Ian may have already tracked this down, but it appears to have been fixed in (not before) 2.3 per https://github.com/ceph/ceph/pull/12147/files. @Loic, is there any plan to backport this into 1.3.X?
I don't know that there are plans to do that.
The problem has been reproduced already two times this week with regular deployment of OSP11 (RH7-RHOS-11.0 2017-08-22.2).
FYI - ceph --version on a ceph node shows "ceph version 10.2.7-28.el7cp (216cda64fd9a9b43c4b0c2f8c402d36753ee35f7)"
Federico, can you escalate it? Thanks
Hi Wayne Engineering believes the fix is likely: http://tracker.ceph.com/issues/18007. That is merged upstream but not yet available downstream.

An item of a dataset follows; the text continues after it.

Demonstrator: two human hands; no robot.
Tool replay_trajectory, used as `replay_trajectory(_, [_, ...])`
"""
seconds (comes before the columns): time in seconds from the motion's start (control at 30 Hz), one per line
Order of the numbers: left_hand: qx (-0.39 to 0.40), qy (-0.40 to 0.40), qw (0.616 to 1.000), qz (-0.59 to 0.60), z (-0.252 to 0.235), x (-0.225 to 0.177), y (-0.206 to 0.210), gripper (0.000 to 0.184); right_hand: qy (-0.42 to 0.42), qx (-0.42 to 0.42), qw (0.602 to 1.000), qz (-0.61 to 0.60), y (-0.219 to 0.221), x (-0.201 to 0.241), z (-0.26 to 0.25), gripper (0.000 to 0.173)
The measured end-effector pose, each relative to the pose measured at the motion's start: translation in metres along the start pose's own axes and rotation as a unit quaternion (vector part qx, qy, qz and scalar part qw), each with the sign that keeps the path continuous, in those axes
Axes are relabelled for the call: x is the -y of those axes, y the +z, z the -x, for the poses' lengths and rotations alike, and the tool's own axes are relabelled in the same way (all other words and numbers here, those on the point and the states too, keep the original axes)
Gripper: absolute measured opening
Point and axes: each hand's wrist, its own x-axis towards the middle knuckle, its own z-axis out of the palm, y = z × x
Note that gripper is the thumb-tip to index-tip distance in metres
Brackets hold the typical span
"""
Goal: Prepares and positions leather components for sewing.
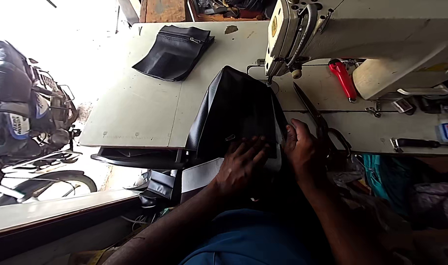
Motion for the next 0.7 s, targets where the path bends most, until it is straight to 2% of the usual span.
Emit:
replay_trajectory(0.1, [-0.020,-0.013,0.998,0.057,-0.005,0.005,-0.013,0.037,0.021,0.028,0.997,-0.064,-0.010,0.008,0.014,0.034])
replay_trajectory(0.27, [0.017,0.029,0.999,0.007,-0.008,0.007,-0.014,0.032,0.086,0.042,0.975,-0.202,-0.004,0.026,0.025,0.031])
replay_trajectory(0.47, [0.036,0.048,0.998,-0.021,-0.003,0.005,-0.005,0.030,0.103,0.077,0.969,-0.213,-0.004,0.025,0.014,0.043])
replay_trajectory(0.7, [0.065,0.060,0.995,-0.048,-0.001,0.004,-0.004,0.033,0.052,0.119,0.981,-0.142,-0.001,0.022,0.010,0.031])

A manual fix [1] until it is available downstream is to set the following variable in systemd/ceph-disk@.service (default is 300) Environment=CEPH_DISK_TIMEOUT=10000 [1] https://github.com/ceph/ceph/pull/17133/files Can you give it a try? Sean
Hi Loic, Can you please elaborate on the workaround? I have the one in comment 16 and they came back with the following: "I want to try out your suggestion, but the instructions and the links you provide are not specific enough. I don’t know where the file(s) I should change resides.. Can you point to more specifics?" Thanks, Sean
Loic, Sean, I was able to test this simple work-around (having found the target files) and it appears to work fine in a single-node reboot scenario. I am testing a reboot-all-ceph-nodes (ipmi-soft) scenario now. Will let you know. Seems hopeful.

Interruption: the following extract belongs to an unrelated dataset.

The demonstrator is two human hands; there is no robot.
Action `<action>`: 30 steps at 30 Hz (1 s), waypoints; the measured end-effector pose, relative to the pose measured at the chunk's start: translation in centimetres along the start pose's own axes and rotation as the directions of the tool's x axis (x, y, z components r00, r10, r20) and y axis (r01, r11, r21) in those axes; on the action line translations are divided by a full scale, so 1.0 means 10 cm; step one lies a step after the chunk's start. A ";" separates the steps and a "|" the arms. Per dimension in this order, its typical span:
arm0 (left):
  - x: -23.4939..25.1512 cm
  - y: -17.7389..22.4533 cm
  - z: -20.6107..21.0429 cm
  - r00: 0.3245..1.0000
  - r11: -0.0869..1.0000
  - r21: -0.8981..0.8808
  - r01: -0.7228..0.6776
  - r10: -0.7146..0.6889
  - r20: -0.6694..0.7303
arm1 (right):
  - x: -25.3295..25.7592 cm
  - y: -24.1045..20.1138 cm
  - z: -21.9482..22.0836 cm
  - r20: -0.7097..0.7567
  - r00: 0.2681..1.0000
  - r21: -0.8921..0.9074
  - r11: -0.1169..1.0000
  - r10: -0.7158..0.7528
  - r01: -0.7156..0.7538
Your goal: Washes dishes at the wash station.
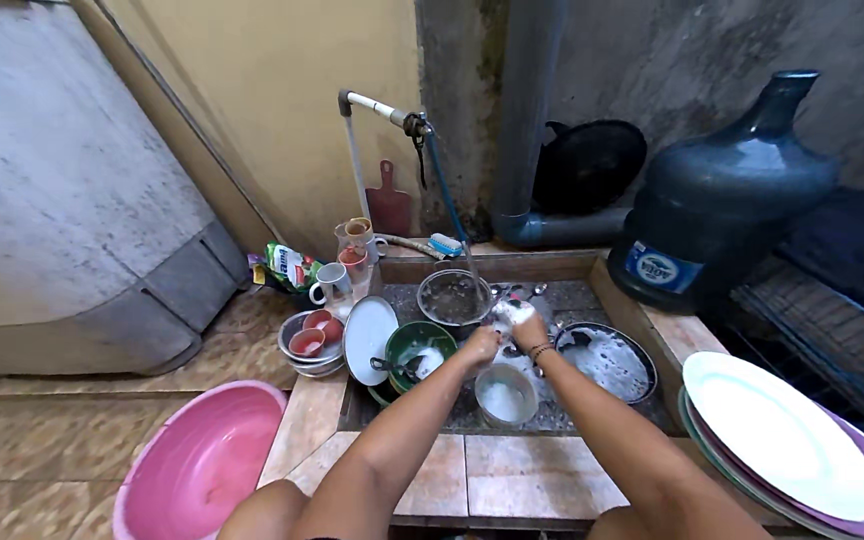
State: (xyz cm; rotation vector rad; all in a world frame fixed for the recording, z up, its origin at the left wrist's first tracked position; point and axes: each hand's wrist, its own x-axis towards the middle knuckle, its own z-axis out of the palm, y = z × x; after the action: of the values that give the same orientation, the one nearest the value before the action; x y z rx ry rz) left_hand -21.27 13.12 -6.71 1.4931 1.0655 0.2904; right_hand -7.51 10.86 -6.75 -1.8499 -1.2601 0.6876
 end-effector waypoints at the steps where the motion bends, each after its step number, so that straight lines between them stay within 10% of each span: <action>1: -0.01 0.01 -0.05 1.000 0.998 0.059 0.011 -0.011 0.007 | 0.01 0.04 -0.01 0.044 0.998 0.038 0.998 -0.047 0.045; 6: -0.04 -0.02 -0.06 0.998 0.983 0.175 0.049 -0.054 0.024 | 0.13 0.19 -0.05 0.013 0.994 -0.050 0.993 -0.105 0.105; 8: -0.04 -0.08 -0.01 0.998 0.998 0.032 0.058 -0.059 0.028 | 0.15 0.19 0.01 -0.083 0.996 0.208 0.978 -0.008 0.025; 11: -0.03 -0.23 0.12 0.992 0.924 -0.382 0.016 0.033 0.122 | 0.12 0.06 0.08 -0.011 0.971 0.803 0.581 0.238 -0.133; 14: 0.00 -0.32 0.19 0.961 0.836 -0.545 0.055 0.105 0.257 | 0.05 0.02 0.10 0.182 0.976 0.893 0.394 0.124 -0.216; 18: 0.04 -0.36 0.10 0.937 0.880 -0.462 0.109 0.064 0.342 | -0.08 0.03 0.08 0.143 0.970 0.684 0.689 0.198 -0.241; 21: 0.05 -0.37 0.07 0.961 0.890 -0.439 0.120 0.007 0.276 | -0.08 0.03 0.07 0.090 0.995 0.323 0.946 -0.047 0.016; 26: 0.00 -0.27 0.02 0.996 0.989 -0.122 0.087 -0.082 0.046 | -0.08 -0.16 -0.07 0.174 0.981 -0.287 0.948 -0.087 0.135; 30: -0.02 -0.23 -0.19 0.998 0.995 0.072 0.063 -0.064 0.016 | 0.06 -0.01 -0.14 0.074 0.994 -0.029 0.996 -0.079 0.081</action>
State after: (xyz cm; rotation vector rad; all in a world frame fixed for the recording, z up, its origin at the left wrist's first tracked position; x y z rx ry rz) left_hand -23.72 13.85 -8.16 1.5193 1.1167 0.1957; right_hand -6.29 11.01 -5.91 -1.8037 -1.3917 0.7010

Re: #16 - Reboot of all ceph nodes at once with this work-around installed also resulted in successful return of osd's to status "up".
Just as an fyi, this also occurs on OSP10 using unlocked bits
Loic, could we get a backport of the fix?
@tserlin this is done at 5e20864e136ea532431b05de24f0e78f59b63c41
Do we have a patch for RHEL?
Loic, Was going to see if there is any tuning guidance we should add to the documents w/r/t disk # or sizes and how it might interact with an appropriate timeout value.
@Mike I think the timeout does not need tuning, it is large enough.
Since the problem described in this bug report should be resolved in a recent advisory, it has been closed with a resolution of ERRATA. For information on the advisory, and where to find the updated files, follow the link below. If the solution does not work for you, open a new bug report. https://access.redhat.com/errata/RHBA-2017:2903
Hi, we have set the timeout as noted in Comment 16 and rebooted the Ceph nodes, but there is still one OSD down on each storage node. I'm running an OSP9 upgraded to OSP10 and the ceph version is ceph version 10.2.7-48.el7cp (cf7751bcd460c757e596d3ee2991884e13c37b96.